Finally, our findings confirm that MAAs, particularly when formulated in nanoemulsions, exhibit potent anti-elastase and anti-aging effects while simultaneously improving skin hydration and barrier integrity, providing rapid and sustained skin hydration, reducing TEWL, and reinforcing barrier function (Table 8). These benefits are supported by their physical stability, efficient bioactive delivery, and ability to enhance both chemical and biological barrier properties. When combined with their well-documented antioxidant activities, these attributes position MAAs as highly promising candidates for next-generation skincare and cosmeceutical applications.
Additionally, in vitro assays were designed to minimize confounders by testing all fractions under identical conditions, with results normalized to extract concentration and verified in triplicate. The enhanced activity of the mycosporine fraction (MF) is attributed to the enrichment of MAAs and phenolic compounds, confirmed by chromatographic and spectroscopic analyses. In the topical formulation, vitamin E, hyaluronic acid, and glycerin were included for their dermocosmetic roles, stabilization, hydration, and barrier support at concentrations too low to confound antioxidant or anti-elastase assays. Comparative formulations (ME vs. MF-enriched) confirmed that observed improvements were driven primarily by the Porphyra fraction.

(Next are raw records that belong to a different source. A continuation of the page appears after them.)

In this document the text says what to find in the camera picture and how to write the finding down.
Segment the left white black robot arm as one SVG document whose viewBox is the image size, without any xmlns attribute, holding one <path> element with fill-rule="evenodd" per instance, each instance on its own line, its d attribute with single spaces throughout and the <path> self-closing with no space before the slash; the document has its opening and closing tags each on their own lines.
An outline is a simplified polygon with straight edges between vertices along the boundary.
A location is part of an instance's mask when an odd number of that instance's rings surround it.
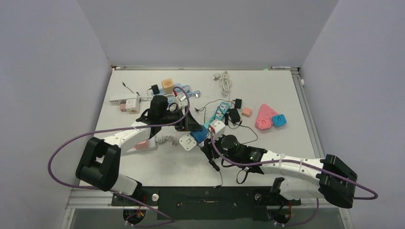
<svg viewBox="0 0 405 229">
<path fill-rule="evenodd" d="M 75 176 L 102 191 L 114 191 L 124 194 L 123 198 L 130 205 L 137 205 L 142 200 L 142 184 L 119 172 L 122 153 L 135 145 L 154 137 L 163 126 L 173 126 L 176 131 L 200 131 L 199 124 L 190 114 L 189 107 L 185 110 L 177 108 L 169 110 L 168 98 L 156 95 L 150 102 L 150 108 L 136 119 L 129 130 L 117 132 L 111 136 L 99 139 L 92 137 L 88 140 Z"/>
</svg>

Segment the salmon pink usb charger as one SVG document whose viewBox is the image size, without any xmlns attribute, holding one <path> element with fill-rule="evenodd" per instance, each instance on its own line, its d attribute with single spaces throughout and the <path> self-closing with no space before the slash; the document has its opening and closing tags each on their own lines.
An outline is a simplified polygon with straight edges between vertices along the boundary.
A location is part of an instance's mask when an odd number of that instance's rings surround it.
<svg viewBox="0 0 405 229">
<path fill-rule="evenodd" d="M 252 113 L 252 109 L 248 107 L 244 107 L 242 110 L 242 116 L 250 117 Z"/>
</svg>

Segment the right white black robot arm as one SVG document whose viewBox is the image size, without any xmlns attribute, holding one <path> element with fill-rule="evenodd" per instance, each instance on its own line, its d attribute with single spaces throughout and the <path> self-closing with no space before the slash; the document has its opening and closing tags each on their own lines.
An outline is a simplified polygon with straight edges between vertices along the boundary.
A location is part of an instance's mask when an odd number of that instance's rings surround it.
<svg viewBox="0 0 405 229">
<path fill-rule="evenodd" d="M 339 157 L 297 158 L 241 144 L 234 135 L 214 142 L 205 139 L 201 151 L 209 160 L 221 158 L 248 173 L 277 175 L 270 190 L 276 204 L 301 198 L 321 198 L 340 208 L 352 208 L 357 174 Z"/>
</svg>

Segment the blue white small adapter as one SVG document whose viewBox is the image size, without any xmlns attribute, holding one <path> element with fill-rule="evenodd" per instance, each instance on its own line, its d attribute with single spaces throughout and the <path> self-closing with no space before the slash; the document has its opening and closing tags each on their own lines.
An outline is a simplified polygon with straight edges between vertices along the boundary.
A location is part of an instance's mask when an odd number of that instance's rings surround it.
<svg viewBox="0 0 405 229">
<path fill-rule="evenodd" d="M 201 142 L 203 142 L 207 136 L 208 136 L 208 131 L 207 129 L 203 128 L 202 130 L 199 131 L 191 131 L 190 135 L 194 138 L 196 141 L 196 144 L 199 145 Z"/>
</svg>

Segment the large black power adapter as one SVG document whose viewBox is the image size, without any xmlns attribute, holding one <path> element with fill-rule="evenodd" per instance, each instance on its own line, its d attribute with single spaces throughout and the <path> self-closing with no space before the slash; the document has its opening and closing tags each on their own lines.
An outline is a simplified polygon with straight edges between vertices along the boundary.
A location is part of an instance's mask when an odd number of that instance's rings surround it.
<svg viewBox="0 0 405 229">
<path fill-rule="evenodd" d="M 236 108 L 231 108 L 228 110 L 228 117 L 232 124 L 237 124 L 241 121 L 240 114 Z"/>
</svg>

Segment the teal power strip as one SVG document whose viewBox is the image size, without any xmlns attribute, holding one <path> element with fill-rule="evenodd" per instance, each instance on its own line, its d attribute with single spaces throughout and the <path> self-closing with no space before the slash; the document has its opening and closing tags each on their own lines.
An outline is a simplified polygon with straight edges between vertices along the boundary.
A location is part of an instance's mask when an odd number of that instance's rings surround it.
<svg viewBox="0 0 405 229">
<path fill-rule="evenodd" d="M 203 126 L 205 128 L 208 128 L 208 126 L 210 125 L 210 123 L 214 122 L 215 120 L 220 120 L 222 121 L 224 119 L 224 115 L 227 113 L 227 111 L 230 109 L 230 104 L 226 103 L 226 102 L 221 102 L 217 108 L 216 111 L 214 112 L 214 114 L 212 115 L 212 117 L 206 121 Z"/>
</svg>

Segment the white charger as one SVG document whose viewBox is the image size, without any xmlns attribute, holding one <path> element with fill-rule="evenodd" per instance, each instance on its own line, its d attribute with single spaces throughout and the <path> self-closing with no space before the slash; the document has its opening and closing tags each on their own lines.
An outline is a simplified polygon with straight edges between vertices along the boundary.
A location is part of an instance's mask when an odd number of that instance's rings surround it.
<svg viewBox="0 0 405 229">
<path fill-rule="evenodd" d="M 179 143 L 185 151 L 191 151 L 197 146 L 196 140 L 190 135 L 186 134 L 179 139 Z"/>
</svg>

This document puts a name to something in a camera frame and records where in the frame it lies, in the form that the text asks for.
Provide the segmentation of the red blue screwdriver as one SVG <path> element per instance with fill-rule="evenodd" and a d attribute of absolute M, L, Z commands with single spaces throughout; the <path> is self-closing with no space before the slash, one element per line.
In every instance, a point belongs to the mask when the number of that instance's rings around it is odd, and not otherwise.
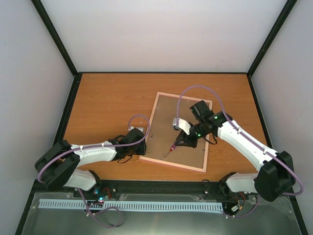
<path fill-rule="evenodd" d="M 176 148 L 176 146 L 173 144 L 173 145 L 170 147 L 168 153 L 166 153 L 165 156 L 161 158 L 161 160 L 163 161 L 173 150 L 175 150 L 175 148 Z"/>

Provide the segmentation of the pink wooden photo frame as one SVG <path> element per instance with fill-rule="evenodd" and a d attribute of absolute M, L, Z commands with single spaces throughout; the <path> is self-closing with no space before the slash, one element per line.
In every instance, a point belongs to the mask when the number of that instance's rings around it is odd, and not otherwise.
<path fill-rule="evenodd" d="M 190 107 L 199 101 L 199 98 L 187 96 L 179 100 L 177 94 L 158 92 L 150 117 L 146 153 L 139 158 L 157 164 L 206 172 L 209 143 L 204 139 L 198 140 L 196 148 L 178 146 L 172 152 L 169 151 L 179 135 L 179 131 L 172 128 L 173 119 L 177 115 L 177 105 L 179 104 L 179 117 L 195 124 L 197 121 Z"/>

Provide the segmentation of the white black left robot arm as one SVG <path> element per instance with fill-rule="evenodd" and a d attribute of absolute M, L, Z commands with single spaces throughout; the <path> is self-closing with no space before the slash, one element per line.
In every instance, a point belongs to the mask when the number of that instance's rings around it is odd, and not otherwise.
<path fill-rule="evenodd" d="M 145 151 L 143 128 L 130 127 L 126 135 L 98 144 L 71 145 L 67 140 L 61 140 L 36 161 L 35 169 L 38 181 L 48 191 L 62 187 L 80 188 L 96 197 L 102 191 L 100 178 L 93 170 L 83 171 L 78 167 L 96 162 L 119 162 L 125 157 L 144 155 Z"/>

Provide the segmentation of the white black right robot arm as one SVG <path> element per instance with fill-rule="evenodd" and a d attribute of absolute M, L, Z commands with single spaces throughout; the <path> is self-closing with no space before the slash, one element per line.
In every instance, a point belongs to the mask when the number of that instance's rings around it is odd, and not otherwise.
<path fill-rule="evenodd" d="M 231 116 L 223 111 L 214 113 L 203 100 L 191 106 L 190 111 L 197 120 L 196 124 L 179 117 L 173 119 L 172 127 L 179 131 L 174 147 L 195 148 L 199 139 L 211 134 L 234 147 L 257 170 L 257 173 L 226 175 L 223 178 L 226 192 L 257 193 L 272 202 L 280 195 L 286 195 L 296 183 L 292 157 L 288 152 L 277 152 L 262 144 Z"/>

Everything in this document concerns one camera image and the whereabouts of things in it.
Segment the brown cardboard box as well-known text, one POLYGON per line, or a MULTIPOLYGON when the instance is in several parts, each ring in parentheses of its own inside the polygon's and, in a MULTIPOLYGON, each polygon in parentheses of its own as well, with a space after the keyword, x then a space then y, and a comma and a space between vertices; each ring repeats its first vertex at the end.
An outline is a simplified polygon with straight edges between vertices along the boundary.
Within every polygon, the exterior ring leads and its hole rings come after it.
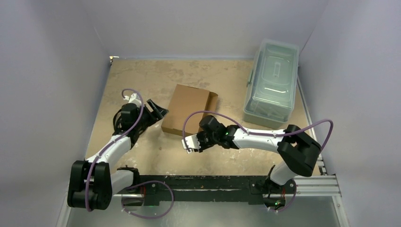
POLYGON ((196 111, 215 111, 218 94, 209 90, 176 85, 161 128, 165 133, 182 135, 186 118, 196 111))

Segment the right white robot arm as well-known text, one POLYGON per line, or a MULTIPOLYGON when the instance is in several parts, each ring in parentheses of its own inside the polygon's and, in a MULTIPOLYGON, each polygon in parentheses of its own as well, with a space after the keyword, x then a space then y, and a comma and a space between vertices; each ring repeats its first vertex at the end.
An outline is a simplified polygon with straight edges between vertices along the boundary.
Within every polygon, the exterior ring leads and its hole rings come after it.
POLYGON ((277 153, 282 161, 274 166, 265 180, 270 192, 278 192, 296 176, 310 177, 321 152, 321 145, 296 125, 284 130, 263 131, 240 127, 238 124, 225 126, 214 116, 204 117, 199 126, 201 131, 182 140, 184 149, 203 152, 215 145, 224 149, 260 149, 277 153))

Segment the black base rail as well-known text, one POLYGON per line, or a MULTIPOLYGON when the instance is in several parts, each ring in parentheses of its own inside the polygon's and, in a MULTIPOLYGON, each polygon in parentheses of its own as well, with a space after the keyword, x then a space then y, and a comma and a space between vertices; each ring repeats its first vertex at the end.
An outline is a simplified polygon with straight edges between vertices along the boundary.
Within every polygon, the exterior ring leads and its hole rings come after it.
POLYGON ((267 184, 267 176, 253 175, 139 175, 139 183, 116 194, 125 198, 143 199, 145 206, 171 202, 246 202, 281 209, 288 204, 288 194, 294 195, 294 179, 285 185, 267 184))

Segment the aluminium frame rail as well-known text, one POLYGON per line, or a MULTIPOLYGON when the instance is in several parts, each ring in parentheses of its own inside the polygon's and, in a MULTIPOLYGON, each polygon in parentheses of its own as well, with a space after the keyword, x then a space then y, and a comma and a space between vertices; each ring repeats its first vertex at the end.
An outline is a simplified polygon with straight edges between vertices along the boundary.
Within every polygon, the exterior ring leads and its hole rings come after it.
POLYGON ((143 175, 146 192, 122 191, 106 210, 64 204, 59 227, 347 227, 335 176, 296 177, 268 194, 264 176, 143 175))

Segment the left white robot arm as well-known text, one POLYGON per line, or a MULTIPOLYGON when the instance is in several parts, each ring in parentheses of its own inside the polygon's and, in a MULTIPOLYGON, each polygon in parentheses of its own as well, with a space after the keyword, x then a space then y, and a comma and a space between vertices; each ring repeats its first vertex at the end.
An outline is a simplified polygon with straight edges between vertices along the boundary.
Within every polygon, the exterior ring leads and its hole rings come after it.
POLYGON ((105 210, 112 196, 125 189, 128 193, 140 190, 139 171, 134 167, 120 167, 111 174, 111 167, 130 151, 139 136, 150 126, 162 120, 168 110, 151 99, 146 104, 135 98, 124 104, 113 117, 109 142, 95 155, 77 160, 71 166, 67 204, 88 211, 105 210))

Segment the clear plastic storage bin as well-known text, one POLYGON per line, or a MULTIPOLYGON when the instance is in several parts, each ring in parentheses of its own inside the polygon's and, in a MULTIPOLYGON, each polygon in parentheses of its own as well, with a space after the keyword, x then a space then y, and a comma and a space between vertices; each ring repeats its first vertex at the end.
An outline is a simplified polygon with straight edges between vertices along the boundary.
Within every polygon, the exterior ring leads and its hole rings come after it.
POLYGON ((295 108, 299 47, 264 39, 247 80, 243 120, 277 129, 295 108))

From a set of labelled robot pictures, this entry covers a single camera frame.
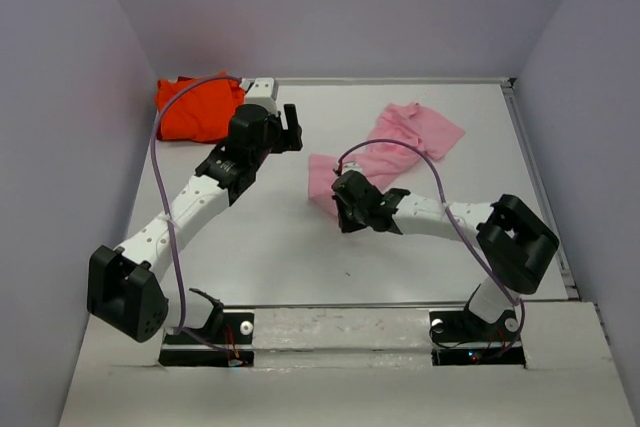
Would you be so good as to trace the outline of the pink t shirt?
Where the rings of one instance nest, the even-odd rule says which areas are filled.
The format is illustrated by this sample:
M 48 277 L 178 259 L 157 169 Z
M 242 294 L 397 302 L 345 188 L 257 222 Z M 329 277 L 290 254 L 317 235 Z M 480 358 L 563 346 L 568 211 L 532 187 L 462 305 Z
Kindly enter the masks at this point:
M 307 198 L 335 219 L 337 207 L 331 185 L 337 179 L 338 166 L 355 168 L 384 190 L 424 157 L 432 162 L 443 160 L 465 134 L 462 127 L 430 107 L 417 102 L 390 103 L 376 118 L 361 147 L 309 156 Z

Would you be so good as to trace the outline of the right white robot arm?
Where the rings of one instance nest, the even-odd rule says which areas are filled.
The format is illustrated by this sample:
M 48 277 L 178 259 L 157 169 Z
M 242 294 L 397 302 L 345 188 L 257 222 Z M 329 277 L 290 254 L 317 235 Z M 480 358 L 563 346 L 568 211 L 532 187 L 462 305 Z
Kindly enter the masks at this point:
M 486 279 L 462 310 L 435 319 L 437 342 L 483 342 L 497 332 L 516 335 L 515 307 L 537 291 L 559 248 L 556 234 L 519 197 L 447 203 L 406 189 L 381 192 L 357 171 L 340 175 L 331 189 L 344 233 L 371 229 L 460 241 L 479 262 Z

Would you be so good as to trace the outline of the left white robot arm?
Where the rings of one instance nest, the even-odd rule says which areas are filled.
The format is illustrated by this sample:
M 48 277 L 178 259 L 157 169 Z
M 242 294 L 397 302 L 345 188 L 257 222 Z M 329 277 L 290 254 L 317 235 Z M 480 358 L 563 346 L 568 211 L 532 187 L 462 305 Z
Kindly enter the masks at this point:
M 196 167 L 177 197 L 164 201 L 160 214 L 116 247 L 100 246 L 92 253 L 88 312 L 138 343 L 160 330 L 189 331 L 201 342 L 215 339 L 223 303 L 183 284 L 171 300 L 161 281 L 168 271 L 181 271 L 175 263 L 180 251 L 243 195 L 269 155 L 302 147 L 295 105 L 274 113 L 257 104 L 240 106 L 227 137 Z

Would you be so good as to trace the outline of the folded orange t shirt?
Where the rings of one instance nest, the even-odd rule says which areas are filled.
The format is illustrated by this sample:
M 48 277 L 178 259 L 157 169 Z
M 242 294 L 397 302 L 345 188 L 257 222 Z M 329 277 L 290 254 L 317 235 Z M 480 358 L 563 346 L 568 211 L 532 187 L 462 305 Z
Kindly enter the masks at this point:
M 193 78 L 194 81 L 186 87 L 193 89 L 176 100 L 188 100 L 187 116 L 192 130 L 190 139 L 185 141 L 215 143 L 225 138 L 230 119 L 244 103 L 246 90 L 242 79 L 230 76 L 225 71 L 214 74 L 214 77 L 215 80 L 209 81 L 205 81 L 206 77 Z

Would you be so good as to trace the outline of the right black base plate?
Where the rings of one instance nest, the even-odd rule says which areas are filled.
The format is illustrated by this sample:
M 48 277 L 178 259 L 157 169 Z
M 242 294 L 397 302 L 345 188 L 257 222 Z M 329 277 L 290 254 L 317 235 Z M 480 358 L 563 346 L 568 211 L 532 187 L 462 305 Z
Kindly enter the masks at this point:
M 513 310 L 493 324 L 467 310 L 429 312 L 431 360 L 445 366 L 526 366 L 520 322 Z

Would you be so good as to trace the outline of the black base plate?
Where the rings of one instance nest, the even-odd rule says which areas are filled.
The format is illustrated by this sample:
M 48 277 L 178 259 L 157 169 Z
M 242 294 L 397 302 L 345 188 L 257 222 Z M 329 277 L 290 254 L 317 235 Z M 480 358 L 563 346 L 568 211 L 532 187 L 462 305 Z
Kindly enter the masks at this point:
M 445 366 L 526 366 L 520 322 L 513 310 L 493 324 L 467 310 L 429 312 L 431 360 Z
M 253 310 L 229 309 L 219 326 L 165 334 L 158 362 L 164 367 L 252 367 L 254 324 Z

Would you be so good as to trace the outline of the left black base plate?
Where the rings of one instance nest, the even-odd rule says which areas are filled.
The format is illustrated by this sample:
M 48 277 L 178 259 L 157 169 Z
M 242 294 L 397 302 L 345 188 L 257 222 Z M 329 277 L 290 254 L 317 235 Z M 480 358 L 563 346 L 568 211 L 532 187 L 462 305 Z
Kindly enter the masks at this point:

These controls mitigate formulation-related confounding and validate the specific contribution of the enriched extract.
Lastly, the aqueous extraction of Porphyra bioactives was developed as a solvent-free, low-energy process that minimizes waste and preserves the antioxidant integrity of mycosporine-like amino acids and phenolic compounds, in line with green chemistry principles. Although the prototype formulation employs mineral oil and PEG-based surfactants for stability, future optimization will incorporate renewable alternatives such as sugarcane-derived squalane, caprylic/capric triglycerides, and alkyl polyglucosides to improve biodegradability and reduce fossil dependency. Recognizing the seasonal variability of Porphyra biomass, ongoing biochemical profiling aims to standardize harvest conditions and ensure consistent bioactive yields. A comprehensive life cycle assessment (LCA) will be performed in future stages to quantify the environmental benefits of the green extraction process and identify improvement opportunities within the formulation. These efforts support the development of a sustainable, marine-derived cosmeceutical platform that integrates green processing, renewable ingredients, and responsible biomass utilization.

4. Conclusions

This study demonstrates the successful development of a mycosporine-based nanoemulsion through an integrated approach combining sustainable extraction, biochemical characterization, and clinical evaluation. Using an eco-friendly, water-based extraction method enhanced by ultrasound, MAAs were efficiently obtained from Porphyra spp., a readily available marine biomass. The extract was further enriched and identified using MALDI-TOF mass spectrometry, confirming the presence of bioactive compounds such as porphyra-334, palythine, and myc-ornithine molecules widely recognized for their UV-absorbing, antioxidant, and anti-inflammatory activities. Physicochemical characterization confirmed excellent colloidal stability (low polydispersity index and no visible phase separation for over four months), making it suitable for long-term cosmetic or dermatological use 34.
In vitro and in vivo results support the multifunctional nature of the formulation. The nanoemulsion demonstrated potent antioxidant activity, significant elastase inhibition associated with anti-aging benefits, and a clinically validated improvement in skin hydration and barrier function. The hydration effect was rapid and sustained, while the reduction in TEWL confirmed improved barrier integrity. These effects demonstrate the synergistic role of MAAs and the nanoemulsion matrix in enhancing skin health through both immediate and prolonged action. Importantly, this research aligns with the principles of sustainable chemistry and green formulation design by utilizing marine biomass, minimizing solvent use, and targeting natural alternatives to synthetic cosmetic agents. The results provide a compelling argument for the inclusion of MAA-based nanoemulsions in environmentally responsible skincare and cosmetic formulations, particularly those aiming to deliver antioxidant and moisturizing benefits in a single platform.
Future studies may focus on long-term safety assessments, expanded clinical trials, and the exploration of other marine sources rich in MAAs to further scale this technology. This work paves the way for novel, sustainable, and multifunctional ingredients that meet the growing demands of consumers and regulators for efficacy, safety, and environmental responsibility in dermocosmetic science.

Author Contributions

Methodology, formal analysis, investigation, M.G.-V., T.M.-C. and L.M.D.-S.; Conceptualization, T.M.-C., J.C.M.-G. and M.Y.C.; Supervision, M.Y.C., J.C.M.-G. and M.A.P.-M.; Validation, J.C.M.-G. and M.Y.C.; Writing—original draft, M.G.-V., J.C.M.-G. and M.A.P.-M.; Review and editing, T.M.-C., M.Y.C., J.C.M.-G. and M.A.P.-M.; Supervision, resources, project administration, funding acquisition, M.A.P.-M. All authors have read and agreed to the published version of the manuscript.

Funding

This research received no external funding.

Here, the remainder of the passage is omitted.